Epistemology is the study of the nature and scope of knowledge and justified belief. It analyzes the nature of knowledge and how it relates to similar notions such as truth, belief and justification.
It also deals with the means of production of knowledge, as well as skepticism about different knowledge claims. What is a rationalist person? If a person is rationalist, he believes in rationality. All humans are capable of rational thinking but most of us tend to believe in 'faith'. What is wrong with rationalism? Rationalism assumes that reason gives us all knowledge. Reason takes on a mysticism similar to that of the soul, whereby a body is unnecessary.
So it is part of the mind-body problem in Western philosophy, culture and thinking. Sensory knowledge is not perfect. What is moral empiricism? Moral empiricism: A rational learning approach to moral judgment. The main alternative, inspired by Chomskyan linguistics, suggests that moral distinctions derive from an innate moral grammar. Is the AIDS walk free? Empiricism is a theory that states that knowledge comes only or primarily from sensory experience. This theory emphasizes the role of the five senses in obtaining knowledge.
Empiricism rejects innate concepts or inborn knowledge. John Locke, one of the most famous empiricist stated that mind is a blank slate tabula rasa when we enter the world. According to this theory, it is only later, through the acquisition of experience that we gain knowledge and information. However, if knowledge comes only through experience, it is impossible for us to talk about something that we have not experienced.
This claim questions the validity of religious and ethical concepts; since these concepts cannot be observed or experienced, they were considered to be meaningless. Nevertheless, moderate empiricists accept that there are some phenomenon that cannot be explained through senses. John Lock was an eminent empiricist. Rationalism is a theory that states knowledge comes through reason, i. Experiences may trigger a process by which we bring this knowledge to consciousness, but these experiences do not provide us with the knowledge itself.

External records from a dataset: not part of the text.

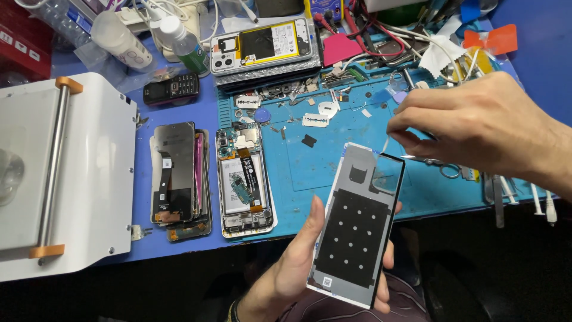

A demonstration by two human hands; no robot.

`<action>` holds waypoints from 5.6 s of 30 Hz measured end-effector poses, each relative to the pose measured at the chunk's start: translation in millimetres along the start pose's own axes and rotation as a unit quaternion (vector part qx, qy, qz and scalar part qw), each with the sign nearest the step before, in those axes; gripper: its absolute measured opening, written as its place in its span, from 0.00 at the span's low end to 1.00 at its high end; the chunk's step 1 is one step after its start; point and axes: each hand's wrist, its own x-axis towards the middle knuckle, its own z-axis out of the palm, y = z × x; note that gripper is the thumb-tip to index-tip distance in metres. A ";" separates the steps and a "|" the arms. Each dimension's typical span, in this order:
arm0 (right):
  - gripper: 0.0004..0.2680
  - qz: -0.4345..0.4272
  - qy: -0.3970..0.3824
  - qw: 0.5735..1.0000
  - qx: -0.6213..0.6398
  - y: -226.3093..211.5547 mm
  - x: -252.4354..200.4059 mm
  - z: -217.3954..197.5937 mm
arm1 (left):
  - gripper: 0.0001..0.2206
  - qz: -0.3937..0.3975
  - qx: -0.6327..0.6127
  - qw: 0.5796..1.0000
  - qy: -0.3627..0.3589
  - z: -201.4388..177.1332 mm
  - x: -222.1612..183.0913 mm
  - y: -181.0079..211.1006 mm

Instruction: The person applies adhesive tape to the edges of a smartphone back cover, using scissors to cut the tape and fingers to smooth it down. They handle the back cover and a disassembled phone chassis on a cluttered workbench.

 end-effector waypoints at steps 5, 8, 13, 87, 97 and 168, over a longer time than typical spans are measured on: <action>0.04 0.038 0.052 0.997 -0.050 5.7 1.5 1.0 | 0.45 -0.024 0.034 0.999 0.015 -0.9 -5.4 -3.1; 0.05 0.091 0.050 0.990 -0.091 13.4 -1.7 3.2 | 0.45 -0.026 -0.018 0.999 -0.016 -10.3 -5.2 -8.1; 0.03 0.143 -0.019 0.978 -0.150 24.1 -14.1 17.6 | 0.43 0.001 -0.038 0.999 -0.016 -9.1 -4.1 -5.6; 0.04 0.297 0.013 0.913 0.278 -70.0 -10.2 -14.3 | 0.39 0.409 0.132 0.880 0.202 24.9 50.3 35.8; 0.06 0.217 -0.024 0.925 0.312 -70.1 -0.7 -4.6 | 0.39 0.439 0.190 0.849 0.226 22.0 58.7 30.5; 0.06 0.254 -0.099 0.920 0.283 -55.7 0.3 15.6 | 0.38 0.458 0.259 0.814 0.244 5.5 68.9 24.6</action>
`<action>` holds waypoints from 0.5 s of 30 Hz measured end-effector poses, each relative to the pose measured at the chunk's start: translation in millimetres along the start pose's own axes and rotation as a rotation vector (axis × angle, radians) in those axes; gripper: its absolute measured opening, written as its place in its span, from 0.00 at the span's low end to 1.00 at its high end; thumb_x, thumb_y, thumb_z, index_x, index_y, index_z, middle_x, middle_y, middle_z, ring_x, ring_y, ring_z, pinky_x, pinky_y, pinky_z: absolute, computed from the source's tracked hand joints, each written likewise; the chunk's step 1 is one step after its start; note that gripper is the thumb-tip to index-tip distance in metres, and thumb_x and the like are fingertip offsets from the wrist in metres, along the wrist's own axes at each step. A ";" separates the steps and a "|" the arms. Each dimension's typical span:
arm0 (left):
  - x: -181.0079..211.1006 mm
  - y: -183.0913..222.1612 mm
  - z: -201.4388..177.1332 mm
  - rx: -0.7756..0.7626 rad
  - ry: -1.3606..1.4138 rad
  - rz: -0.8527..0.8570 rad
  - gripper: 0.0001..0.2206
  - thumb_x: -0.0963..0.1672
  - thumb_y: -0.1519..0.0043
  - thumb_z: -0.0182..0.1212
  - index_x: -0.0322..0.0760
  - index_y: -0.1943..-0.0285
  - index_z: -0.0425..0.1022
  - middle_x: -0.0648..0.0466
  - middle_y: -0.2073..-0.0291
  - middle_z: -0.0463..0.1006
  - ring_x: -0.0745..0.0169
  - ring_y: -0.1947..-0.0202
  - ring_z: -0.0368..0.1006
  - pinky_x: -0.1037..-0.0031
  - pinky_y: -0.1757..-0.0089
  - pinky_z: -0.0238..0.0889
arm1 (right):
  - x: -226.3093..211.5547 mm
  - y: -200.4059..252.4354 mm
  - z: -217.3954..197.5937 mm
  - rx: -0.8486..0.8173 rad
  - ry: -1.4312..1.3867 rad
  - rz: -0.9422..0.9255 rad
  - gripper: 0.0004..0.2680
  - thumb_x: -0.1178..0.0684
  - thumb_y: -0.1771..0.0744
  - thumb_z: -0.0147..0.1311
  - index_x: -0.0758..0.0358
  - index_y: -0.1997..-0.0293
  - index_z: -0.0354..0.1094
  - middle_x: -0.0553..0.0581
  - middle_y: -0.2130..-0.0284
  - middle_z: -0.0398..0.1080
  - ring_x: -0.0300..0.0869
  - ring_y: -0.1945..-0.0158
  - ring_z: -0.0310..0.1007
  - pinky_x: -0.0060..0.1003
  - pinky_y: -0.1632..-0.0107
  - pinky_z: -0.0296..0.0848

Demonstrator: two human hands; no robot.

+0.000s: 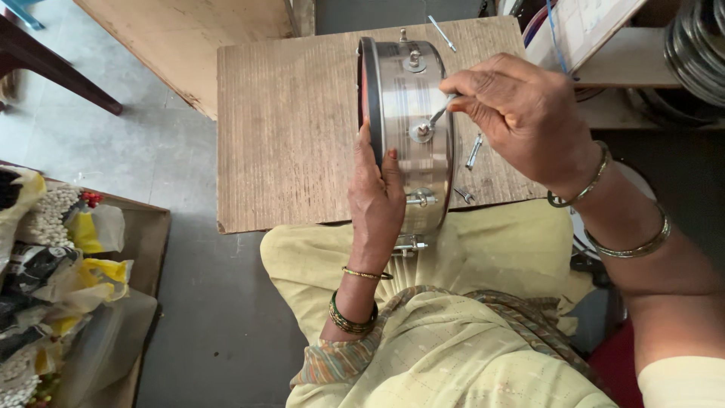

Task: The person assembles a snare drum by fitting the drum head and rim onto the shell, then inserting and tightening tension rods with a small wrench while rotating the drum on a wooden surface.

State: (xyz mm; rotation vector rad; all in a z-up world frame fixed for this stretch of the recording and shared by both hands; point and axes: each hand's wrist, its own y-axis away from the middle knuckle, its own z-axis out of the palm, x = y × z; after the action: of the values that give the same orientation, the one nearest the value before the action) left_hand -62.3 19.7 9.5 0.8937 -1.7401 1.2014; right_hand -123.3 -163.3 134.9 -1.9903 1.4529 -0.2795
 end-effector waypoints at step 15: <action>-3.8 -1.4 4.5 0.015 -0.025 0.031 0.24 0.40 0.28 0.53 0.32 0.23 0.55 0.34 0.41 0.75 0.40 0.58 0.79 0.62 0.59 0.72 | -24.7 -19.8 2.5 -0.085 0.021 -0.027 0.06 0.58 0.30 0.65 0.64 0.50 0.73 0.57 0.63 0.73 0.47 0.62 0.76 0.36 0.61 0.74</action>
State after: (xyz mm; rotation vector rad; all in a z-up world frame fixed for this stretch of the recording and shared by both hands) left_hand -60.5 15.5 5.7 0.8971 -1.7726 1.2293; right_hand -115.7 -136.5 150.0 -2.0822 1.4736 -0.2547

It has in some way been with us all along. According to some rationalists, we gained the knowledge in an earlier existence. According to others, God provided us with it at creation. Still others say it is part of our nature through natural selection. The more subjects included within the range of the thesis or the more controversial the claim to have knowledge in them, the more radical the form of rationalism.
Stronger and weaker understandings of warrant yield stronger and weaker versions of the thesis as well. Empiricists reject this thesis: Locke, for instance, dedicates the whole first book of the Essay to show that such knowlege, even if it existed, would be of little use to us. The third important thesis that is relevant to the distinction between rationalism and empiricism is the Innate Concept thesis. According to the Innate Concept thesis, some of our concepts are not gained from experience.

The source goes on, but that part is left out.